→ **Exercise input**:
********************
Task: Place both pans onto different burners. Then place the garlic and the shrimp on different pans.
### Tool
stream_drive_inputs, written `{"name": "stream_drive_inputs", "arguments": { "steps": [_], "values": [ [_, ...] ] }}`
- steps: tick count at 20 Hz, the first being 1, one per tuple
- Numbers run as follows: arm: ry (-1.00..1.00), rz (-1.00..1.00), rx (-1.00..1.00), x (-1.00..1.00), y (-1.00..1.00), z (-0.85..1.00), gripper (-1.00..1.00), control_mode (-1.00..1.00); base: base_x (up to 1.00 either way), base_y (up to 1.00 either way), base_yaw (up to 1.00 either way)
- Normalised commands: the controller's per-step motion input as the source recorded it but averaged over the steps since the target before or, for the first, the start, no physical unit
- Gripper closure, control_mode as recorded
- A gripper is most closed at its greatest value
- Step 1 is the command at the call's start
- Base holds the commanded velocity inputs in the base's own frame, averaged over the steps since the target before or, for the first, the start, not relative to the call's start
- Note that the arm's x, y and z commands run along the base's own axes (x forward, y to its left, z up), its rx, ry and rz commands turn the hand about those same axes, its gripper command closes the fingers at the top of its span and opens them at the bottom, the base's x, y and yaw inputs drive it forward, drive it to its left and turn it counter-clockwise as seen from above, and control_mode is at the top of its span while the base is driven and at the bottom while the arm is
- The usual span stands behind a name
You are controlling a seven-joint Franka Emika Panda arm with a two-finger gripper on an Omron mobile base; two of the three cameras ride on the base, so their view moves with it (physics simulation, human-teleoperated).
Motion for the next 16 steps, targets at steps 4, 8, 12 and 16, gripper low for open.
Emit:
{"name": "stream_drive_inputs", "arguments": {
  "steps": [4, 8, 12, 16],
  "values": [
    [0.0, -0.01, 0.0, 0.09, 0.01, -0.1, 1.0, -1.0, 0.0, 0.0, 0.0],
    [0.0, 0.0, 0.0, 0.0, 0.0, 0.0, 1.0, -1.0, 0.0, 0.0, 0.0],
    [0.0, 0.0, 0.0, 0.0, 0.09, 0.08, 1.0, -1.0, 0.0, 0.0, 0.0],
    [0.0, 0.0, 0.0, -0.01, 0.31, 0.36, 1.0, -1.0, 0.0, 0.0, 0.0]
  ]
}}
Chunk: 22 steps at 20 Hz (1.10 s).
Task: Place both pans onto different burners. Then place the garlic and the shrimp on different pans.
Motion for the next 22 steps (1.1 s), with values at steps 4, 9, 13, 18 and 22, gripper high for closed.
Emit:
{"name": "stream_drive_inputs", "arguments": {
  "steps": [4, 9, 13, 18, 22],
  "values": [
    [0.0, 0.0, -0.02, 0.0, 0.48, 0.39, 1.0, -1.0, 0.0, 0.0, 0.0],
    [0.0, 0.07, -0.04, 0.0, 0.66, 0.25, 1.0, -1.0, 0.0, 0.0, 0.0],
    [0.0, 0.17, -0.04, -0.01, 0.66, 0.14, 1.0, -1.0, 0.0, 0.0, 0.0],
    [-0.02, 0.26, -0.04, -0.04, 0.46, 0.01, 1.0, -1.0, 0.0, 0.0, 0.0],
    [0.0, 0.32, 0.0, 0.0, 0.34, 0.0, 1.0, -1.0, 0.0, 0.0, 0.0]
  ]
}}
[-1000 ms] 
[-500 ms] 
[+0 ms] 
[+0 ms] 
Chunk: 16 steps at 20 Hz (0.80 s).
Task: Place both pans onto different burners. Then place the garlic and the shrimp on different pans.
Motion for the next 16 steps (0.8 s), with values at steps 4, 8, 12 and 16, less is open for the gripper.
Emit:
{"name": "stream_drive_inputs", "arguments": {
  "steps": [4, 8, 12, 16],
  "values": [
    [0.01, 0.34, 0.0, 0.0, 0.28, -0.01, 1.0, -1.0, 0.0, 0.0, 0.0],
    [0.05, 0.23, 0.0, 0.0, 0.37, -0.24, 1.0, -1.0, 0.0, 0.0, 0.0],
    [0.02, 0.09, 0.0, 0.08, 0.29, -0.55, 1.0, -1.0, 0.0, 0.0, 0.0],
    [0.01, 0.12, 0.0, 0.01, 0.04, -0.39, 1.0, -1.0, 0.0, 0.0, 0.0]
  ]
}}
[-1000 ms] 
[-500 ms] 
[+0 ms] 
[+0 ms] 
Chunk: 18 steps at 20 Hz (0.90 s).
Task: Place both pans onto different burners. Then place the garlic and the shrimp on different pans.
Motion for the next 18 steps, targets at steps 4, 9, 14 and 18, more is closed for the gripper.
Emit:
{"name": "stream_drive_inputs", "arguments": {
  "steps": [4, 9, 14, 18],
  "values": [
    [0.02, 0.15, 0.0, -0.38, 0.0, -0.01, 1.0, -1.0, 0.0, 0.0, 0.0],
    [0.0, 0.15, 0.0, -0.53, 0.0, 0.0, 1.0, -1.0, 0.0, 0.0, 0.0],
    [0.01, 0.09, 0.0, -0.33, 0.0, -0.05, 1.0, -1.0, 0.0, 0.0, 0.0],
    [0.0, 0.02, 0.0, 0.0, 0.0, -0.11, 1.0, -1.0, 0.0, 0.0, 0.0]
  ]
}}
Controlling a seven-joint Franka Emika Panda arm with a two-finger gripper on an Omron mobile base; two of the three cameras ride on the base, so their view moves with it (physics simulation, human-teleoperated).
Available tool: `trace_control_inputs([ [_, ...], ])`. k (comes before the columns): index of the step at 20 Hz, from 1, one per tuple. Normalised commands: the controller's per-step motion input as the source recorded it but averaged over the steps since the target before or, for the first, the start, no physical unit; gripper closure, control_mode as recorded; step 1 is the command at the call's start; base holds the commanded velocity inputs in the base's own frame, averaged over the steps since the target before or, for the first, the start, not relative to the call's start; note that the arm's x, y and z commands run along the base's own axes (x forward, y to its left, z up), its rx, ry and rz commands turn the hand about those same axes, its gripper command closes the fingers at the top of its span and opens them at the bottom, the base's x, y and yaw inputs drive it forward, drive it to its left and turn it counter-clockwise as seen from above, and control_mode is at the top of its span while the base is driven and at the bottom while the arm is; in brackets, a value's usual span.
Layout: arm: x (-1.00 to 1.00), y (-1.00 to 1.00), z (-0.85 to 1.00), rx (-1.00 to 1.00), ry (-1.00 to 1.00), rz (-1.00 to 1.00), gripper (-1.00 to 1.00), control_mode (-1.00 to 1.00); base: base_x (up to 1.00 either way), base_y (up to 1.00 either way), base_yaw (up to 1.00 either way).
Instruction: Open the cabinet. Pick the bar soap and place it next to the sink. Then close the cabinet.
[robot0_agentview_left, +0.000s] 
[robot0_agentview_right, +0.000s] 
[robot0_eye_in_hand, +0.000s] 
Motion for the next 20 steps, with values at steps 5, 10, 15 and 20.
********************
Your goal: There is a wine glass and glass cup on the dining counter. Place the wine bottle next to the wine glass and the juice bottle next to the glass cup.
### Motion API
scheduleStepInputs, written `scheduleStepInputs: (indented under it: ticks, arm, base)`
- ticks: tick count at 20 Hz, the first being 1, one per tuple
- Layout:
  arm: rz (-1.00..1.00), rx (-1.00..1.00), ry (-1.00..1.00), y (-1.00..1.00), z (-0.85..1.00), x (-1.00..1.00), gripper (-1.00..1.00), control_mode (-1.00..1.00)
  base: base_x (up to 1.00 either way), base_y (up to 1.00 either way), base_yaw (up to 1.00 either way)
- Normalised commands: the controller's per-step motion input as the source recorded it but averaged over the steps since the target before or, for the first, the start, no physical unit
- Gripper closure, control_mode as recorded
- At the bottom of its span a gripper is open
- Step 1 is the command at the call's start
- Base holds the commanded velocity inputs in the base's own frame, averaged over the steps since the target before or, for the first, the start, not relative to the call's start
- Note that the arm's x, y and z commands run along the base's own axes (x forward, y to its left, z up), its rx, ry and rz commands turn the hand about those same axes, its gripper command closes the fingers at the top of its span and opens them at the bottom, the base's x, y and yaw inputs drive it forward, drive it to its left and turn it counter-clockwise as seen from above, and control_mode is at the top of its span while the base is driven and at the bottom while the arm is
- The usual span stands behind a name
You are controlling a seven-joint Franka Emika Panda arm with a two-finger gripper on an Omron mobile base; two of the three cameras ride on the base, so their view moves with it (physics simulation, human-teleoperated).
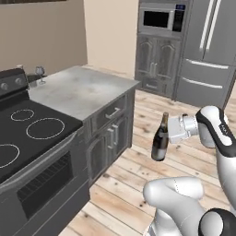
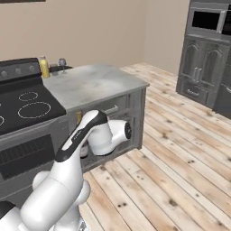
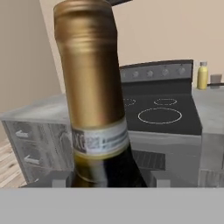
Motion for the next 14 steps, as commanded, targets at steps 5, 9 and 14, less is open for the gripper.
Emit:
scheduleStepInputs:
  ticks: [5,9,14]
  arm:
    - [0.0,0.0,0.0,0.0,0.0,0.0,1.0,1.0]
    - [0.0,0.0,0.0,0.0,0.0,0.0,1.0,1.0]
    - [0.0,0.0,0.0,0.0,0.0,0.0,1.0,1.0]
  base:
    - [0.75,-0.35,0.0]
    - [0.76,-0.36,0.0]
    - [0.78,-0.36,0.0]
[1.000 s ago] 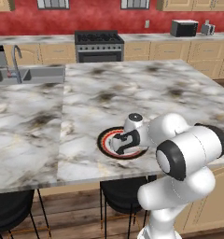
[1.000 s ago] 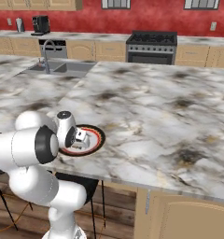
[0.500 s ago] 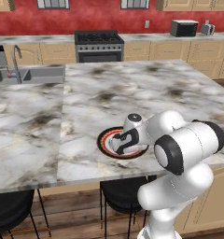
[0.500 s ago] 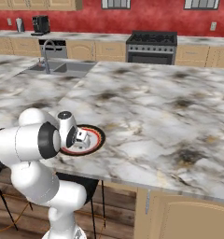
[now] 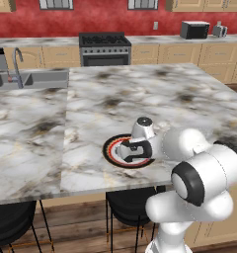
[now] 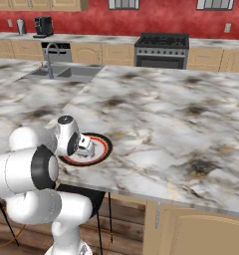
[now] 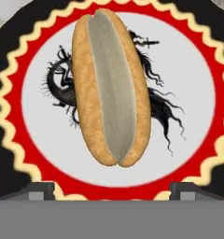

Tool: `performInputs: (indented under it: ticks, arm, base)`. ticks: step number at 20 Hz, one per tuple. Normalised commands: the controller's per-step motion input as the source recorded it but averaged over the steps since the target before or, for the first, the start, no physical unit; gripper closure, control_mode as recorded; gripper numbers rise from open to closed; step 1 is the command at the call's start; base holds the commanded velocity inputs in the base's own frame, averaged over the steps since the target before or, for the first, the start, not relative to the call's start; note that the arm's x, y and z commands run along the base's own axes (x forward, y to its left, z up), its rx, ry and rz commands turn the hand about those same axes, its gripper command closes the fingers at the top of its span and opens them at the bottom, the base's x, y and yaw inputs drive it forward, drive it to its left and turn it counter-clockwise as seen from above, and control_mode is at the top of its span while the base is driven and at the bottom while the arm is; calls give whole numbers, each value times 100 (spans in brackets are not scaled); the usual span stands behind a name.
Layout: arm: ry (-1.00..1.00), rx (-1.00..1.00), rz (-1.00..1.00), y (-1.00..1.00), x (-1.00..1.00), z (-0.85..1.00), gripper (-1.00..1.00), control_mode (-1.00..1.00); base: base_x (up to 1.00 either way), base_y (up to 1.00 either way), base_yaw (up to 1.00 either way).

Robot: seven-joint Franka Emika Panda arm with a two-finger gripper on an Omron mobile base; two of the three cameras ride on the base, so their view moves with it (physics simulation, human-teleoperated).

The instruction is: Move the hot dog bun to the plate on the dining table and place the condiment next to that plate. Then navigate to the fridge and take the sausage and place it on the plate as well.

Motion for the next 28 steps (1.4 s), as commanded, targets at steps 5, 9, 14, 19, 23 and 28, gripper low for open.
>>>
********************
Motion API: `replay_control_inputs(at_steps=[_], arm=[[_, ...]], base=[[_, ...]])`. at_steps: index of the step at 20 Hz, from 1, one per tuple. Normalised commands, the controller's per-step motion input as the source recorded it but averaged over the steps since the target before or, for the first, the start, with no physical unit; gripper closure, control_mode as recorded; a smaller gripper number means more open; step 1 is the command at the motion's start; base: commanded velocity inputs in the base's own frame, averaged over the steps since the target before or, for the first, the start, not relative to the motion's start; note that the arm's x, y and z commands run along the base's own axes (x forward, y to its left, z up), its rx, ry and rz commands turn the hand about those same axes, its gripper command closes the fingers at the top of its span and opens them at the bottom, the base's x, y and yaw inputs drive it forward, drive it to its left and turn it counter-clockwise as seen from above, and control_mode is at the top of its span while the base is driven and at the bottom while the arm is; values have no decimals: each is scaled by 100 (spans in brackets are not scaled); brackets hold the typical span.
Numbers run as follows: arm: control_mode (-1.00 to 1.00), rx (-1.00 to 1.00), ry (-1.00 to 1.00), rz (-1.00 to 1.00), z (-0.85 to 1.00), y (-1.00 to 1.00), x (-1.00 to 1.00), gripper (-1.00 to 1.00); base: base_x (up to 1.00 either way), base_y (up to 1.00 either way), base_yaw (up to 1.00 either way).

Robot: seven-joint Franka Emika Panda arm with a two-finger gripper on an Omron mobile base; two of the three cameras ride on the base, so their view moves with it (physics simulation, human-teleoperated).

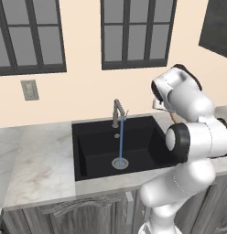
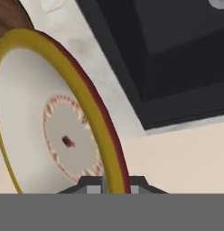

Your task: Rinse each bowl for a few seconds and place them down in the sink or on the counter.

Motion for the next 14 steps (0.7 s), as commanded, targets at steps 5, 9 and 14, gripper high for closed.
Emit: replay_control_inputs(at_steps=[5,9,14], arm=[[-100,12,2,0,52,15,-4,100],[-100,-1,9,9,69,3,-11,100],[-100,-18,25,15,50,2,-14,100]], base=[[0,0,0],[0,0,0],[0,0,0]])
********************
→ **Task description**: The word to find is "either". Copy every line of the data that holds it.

→ **Answer to the exercise**:
- Numbers run as follows: arm: ry (-1.00..1.00), rz (-1.00..1.00), rx (-1.00..1.00), x (-1.00..1.00), y (-1.00..1.00), z (-0.85..1.00), gripper (-1.00..1.00), control_mode (-1.00..1.00); base: base_x (up to 1.00 either way), base_y (up to 1.00 either way), base_yaw (up to 1.00 either way)
Layout: arm: x (-1.00 to 1.00), y (-1.00 to 1.00), z (-0.85 to 1.00), rx (-1.00 to 1.00), ry (-1.00 to 1.00), rz (-1.00 to 1.00), gripper (-1.00 to 1.00), control_mode (-1.00 to 1.00); base: base_x (up to 1.00 either way), base_y (up to 1.00 either way), base_yaw (up to 1.00 either way).
  base: base_x (up to 1.00 either way), base_y (up to 1.00 either way), base_yaw (up to 1.00 either way)
Layout: arm: ry (-1.00..1.00), rx (-1.00..1.00), rz (-1.00..1.00), y (-1.00..1.00), x (-1.00..1.00), z (-0.85..1.00), gripper (-1.00..1.00), control_mode (-1.00..1.00); base: base_x (up to 1.00 either way), base_y (up to 1.00 either way), base_yaw (up to 1.00 either way).
Numbers run as follows: arm: control_mode (-1.00 to 1.00), rx (-1.00 to 1.00), ry (-1.00 to 1.00), rz (-1.00 to 1.00), z (-0.85 to 1.00), y (-1.00 to 1.00), x (-1.00 to 1.00), gripper (-1.00 to 1.00); base: base_x (up to 1.00 either way), base_y (up to 1.00 either way), base_yaw (up to 1.00 either way).

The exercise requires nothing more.